Some lines in the entries contain the word "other". Copy all of them.

*** Begin section ***

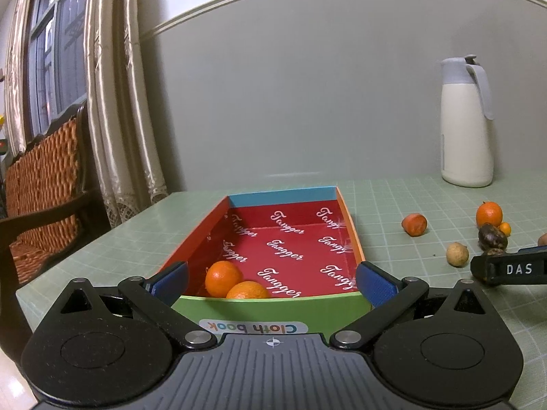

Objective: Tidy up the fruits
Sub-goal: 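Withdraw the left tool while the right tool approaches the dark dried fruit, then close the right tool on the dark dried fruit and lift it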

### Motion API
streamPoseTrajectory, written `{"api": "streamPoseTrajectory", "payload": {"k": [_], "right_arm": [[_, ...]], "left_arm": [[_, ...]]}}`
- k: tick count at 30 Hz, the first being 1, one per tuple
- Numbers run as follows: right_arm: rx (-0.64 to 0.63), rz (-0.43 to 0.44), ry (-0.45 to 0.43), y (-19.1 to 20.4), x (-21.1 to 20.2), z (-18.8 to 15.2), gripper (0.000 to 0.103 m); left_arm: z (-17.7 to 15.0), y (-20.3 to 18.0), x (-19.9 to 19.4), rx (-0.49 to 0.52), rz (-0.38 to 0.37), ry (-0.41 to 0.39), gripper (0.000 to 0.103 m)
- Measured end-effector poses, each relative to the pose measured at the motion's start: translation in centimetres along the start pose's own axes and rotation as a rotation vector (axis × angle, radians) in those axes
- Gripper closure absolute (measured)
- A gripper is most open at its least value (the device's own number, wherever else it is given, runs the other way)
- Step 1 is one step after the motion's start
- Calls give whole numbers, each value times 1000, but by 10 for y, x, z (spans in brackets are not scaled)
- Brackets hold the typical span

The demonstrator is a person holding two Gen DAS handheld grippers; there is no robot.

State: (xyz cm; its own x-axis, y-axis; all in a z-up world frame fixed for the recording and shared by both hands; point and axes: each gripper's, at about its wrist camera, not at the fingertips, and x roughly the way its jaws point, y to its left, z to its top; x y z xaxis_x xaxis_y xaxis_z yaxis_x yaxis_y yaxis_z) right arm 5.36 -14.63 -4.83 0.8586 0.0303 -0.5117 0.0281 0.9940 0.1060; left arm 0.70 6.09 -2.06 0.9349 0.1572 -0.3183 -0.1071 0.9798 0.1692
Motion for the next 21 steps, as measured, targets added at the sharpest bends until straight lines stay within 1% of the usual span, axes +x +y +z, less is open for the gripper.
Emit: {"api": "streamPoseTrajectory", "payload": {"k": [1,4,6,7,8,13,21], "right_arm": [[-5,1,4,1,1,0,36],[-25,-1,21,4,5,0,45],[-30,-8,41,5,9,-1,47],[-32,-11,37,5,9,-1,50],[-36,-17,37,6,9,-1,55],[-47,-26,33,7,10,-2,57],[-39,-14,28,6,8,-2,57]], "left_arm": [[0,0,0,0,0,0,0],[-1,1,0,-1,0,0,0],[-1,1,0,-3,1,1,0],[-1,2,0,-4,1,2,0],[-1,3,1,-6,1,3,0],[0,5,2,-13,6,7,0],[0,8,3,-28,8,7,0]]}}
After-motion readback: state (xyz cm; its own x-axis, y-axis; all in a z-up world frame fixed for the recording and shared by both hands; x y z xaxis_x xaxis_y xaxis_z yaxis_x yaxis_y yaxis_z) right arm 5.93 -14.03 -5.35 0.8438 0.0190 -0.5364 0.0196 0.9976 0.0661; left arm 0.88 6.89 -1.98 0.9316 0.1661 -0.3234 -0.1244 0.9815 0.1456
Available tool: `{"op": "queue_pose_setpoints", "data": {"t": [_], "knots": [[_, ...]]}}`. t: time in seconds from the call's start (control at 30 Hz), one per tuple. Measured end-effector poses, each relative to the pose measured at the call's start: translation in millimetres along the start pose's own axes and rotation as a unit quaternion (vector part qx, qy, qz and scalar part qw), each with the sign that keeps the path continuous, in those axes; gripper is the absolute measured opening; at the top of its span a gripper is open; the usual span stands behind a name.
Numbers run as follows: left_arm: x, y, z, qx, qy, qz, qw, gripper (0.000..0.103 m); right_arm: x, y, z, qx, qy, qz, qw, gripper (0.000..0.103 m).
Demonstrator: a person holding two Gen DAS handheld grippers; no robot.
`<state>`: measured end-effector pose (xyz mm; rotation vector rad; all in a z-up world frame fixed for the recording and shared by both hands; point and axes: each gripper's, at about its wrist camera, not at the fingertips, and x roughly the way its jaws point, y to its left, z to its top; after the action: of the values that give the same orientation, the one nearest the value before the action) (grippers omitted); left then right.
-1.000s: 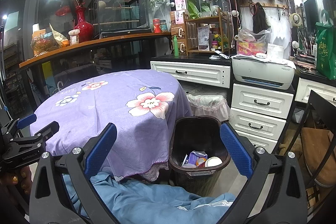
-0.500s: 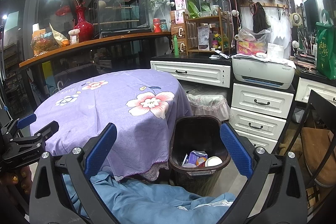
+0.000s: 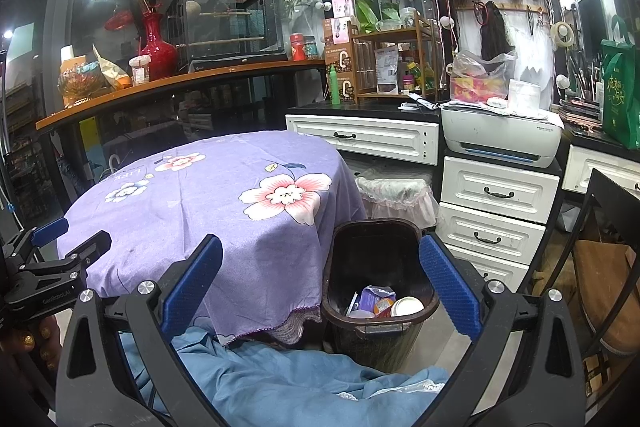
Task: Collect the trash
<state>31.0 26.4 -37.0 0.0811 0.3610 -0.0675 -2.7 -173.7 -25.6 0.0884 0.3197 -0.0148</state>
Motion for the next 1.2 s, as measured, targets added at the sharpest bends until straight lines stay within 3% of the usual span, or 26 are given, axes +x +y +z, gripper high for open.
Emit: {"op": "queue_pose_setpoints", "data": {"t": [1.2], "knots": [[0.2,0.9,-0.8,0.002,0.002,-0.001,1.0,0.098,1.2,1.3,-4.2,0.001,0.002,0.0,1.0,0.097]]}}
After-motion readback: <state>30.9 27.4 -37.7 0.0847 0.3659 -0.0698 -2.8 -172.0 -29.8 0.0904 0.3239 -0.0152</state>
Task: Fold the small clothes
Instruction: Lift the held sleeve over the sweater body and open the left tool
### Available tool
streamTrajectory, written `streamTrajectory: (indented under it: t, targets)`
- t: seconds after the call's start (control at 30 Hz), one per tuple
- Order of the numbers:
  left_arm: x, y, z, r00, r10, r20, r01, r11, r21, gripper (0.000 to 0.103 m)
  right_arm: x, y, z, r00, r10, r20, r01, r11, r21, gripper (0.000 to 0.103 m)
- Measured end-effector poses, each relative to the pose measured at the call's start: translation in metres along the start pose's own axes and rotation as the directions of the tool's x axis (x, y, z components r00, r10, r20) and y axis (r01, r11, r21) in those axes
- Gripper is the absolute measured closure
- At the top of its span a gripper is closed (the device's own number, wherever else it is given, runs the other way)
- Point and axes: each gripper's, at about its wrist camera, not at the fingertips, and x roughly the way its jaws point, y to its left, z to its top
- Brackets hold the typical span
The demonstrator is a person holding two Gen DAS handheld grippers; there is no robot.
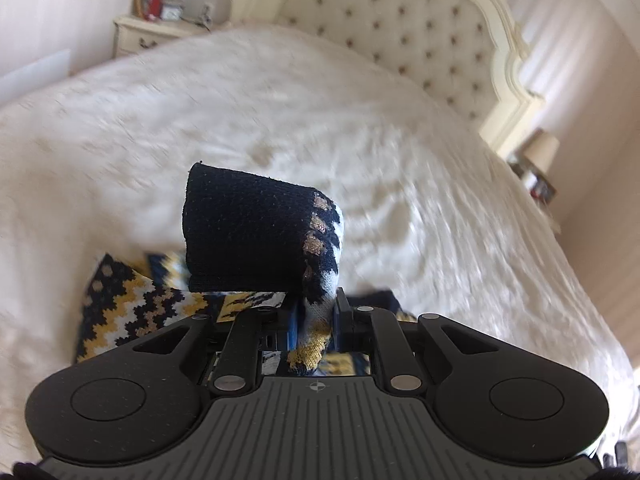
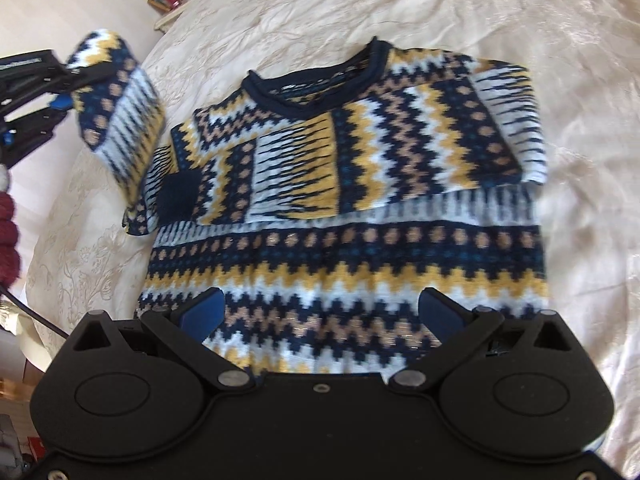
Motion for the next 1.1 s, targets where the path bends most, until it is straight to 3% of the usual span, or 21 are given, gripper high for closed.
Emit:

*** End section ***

▸ **Answer below**
- A gripper is most open at its least value (the device's own number, wherever else it is given, runs the other way)
- At the top of its span a gripper is closed (the device's own number, wherever else it is given, runs the other way)

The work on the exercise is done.